O que esperar do Novo Marco Legal do Saneamento Básico?

Hoje 35 milhões de brasileiros não têm acesso à água e outros 105 milhões vivem sem um sistema de esgotamento sanitário/Pixabay
Hoje 35 milhões de brasileiros não têm acesso à água e outros 105 milhões vivem sem um sistema de esgotamento sanitário/Pixabay
Expectativa é que a Lei, promulgada em 15 de julho, gere 700 bilhões de reais no setor.
Fecha de publicación: 16/07/2020
Etiquetas: infraestrutura

Foi promulgada no dia 15 de julho a Lei nº 14.026/2020, chamada de “Novo Marco Legal do Saneamento”. Não se trata de lei que substitua a atual Lei Nacional de Saneamento Básico (Lei nº 11.445/2007), mas de mudança nesta Lei e em outros diplomas que regulam o setor, com inovações importantes.

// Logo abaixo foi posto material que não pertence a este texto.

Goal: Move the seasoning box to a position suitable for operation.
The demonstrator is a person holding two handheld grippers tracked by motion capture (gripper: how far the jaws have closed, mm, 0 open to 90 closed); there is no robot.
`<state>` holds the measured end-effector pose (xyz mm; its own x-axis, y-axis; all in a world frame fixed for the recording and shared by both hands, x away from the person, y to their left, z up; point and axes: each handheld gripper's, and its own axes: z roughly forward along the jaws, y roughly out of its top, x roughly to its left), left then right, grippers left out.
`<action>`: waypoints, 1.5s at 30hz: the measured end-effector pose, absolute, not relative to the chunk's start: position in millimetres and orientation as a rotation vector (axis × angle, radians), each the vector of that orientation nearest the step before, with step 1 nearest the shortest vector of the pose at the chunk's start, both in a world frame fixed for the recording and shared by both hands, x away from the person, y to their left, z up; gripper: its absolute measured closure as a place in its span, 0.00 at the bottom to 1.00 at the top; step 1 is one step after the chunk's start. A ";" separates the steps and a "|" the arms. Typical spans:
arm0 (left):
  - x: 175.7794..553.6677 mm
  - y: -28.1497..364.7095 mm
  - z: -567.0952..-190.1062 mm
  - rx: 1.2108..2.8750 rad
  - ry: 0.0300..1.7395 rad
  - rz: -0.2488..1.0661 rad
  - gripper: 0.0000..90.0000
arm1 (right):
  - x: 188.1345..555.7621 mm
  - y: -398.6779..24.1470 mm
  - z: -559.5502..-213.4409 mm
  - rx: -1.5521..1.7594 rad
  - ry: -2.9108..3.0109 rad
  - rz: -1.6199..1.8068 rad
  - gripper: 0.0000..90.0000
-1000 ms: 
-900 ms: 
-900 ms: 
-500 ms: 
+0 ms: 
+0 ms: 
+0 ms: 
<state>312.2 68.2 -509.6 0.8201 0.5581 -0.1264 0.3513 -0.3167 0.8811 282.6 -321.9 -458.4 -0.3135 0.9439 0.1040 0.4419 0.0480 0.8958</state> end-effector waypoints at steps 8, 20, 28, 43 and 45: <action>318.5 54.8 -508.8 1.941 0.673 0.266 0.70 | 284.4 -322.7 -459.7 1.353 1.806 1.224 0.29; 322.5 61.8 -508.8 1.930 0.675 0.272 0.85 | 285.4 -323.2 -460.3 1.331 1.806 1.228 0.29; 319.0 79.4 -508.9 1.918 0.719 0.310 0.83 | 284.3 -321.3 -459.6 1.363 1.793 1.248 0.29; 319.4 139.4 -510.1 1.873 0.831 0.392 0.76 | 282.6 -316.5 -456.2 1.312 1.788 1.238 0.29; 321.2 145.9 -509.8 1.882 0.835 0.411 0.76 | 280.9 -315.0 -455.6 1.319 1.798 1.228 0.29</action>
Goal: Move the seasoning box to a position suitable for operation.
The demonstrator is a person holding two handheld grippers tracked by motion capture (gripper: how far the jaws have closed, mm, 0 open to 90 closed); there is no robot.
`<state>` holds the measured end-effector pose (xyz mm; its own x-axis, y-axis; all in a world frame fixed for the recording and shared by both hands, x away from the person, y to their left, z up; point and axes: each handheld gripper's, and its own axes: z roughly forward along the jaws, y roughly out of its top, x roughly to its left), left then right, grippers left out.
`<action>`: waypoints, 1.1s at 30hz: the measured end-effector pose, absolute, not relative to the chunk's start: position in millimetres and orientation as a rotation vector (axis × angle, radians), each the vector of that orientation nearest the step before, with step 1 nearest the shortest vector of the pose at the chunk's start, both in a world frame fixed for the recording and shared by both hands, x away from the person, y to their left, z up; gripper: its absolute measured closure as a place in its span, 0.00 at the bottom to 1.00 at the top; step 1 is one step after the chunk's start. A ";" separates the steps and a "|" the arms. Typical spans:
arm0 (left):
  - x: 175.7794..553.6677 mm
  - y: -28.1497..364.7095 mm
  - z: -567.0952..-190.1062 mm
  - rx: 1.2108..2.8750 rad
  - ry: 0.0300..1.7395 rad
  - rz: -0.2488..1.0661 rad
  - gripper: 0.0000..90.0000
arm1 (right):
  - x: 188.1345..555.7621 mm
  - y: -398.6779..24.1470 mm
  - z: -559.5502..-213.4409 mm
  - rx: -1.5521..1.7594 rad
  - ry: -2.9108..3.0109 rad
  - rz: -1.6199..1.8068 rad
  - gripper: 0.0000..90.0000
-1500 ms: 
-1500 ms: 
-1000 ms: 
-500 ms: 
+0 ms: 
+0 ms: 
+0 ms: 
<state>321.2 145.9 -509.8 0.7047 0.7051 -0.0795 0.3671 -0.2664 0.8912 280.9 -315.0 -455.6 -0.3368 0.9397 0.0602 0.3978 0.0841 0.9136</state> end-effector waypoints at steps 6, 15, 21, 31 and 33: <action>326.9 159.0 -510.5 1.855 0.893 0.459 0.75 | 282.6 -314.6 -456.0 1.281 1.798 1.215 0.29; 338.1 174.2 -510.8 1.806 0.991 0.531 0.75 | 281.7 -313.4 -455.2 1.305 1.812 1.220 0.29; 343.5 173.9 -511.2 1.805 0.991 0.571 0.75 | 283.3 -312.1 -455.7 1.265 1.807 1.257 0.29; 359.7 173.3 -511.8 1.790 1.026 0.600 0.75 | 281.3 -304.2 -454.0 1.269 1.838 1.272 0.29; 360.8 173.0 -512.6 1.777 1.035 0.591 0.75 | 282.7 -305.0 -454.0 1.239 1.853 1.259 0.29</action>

O Novo Marco Legal sucede duas medidas provisórias editadas em 2018 (MP 844 e MP 868), que perderam eficácia por falta de consenso parlamentar. A Lei se origina do Projeto de Lei 4.162, de 2019, apresentado pelo Poder Executivo, e que levou em consideração muito do que foi negociado no âmbito da tramitação daquelas duas medidas provisórias. A expectativa do Governo é a de alavancar até R$ 700 bilhões em investimentos, boa parte deles privado, garantindo assim a universalização de acesso e a melhoria na qualidade dos serviços.

Em linhas gerais, pode-se traçar quatro grandes diretrizes do Novo Marco Legal:

Uniformidade da regulação

O Novo Marco atribui à Agência Nacional de Águas e Saneamento Básico (ANA) a competência para instituir normas de referência para a regulação dos serviços públicos de saneamento básico. As normas devem estabelecer padrões de qualidade e de eficiência na prestação dos serviços, bem como versar sobre a regulação tarifária e a padronização dos contratos, instituir metas de universalização dos serviços e de redução das perdas de água, entre outros.

O objetivo é uniformizar a regulação praticada pelas agências reguladoras de saneamento e estabelecer padrões mínimos para os contratos assinados, proporcionando assim maior segurança jurídica aos prestadores e seus financiadores.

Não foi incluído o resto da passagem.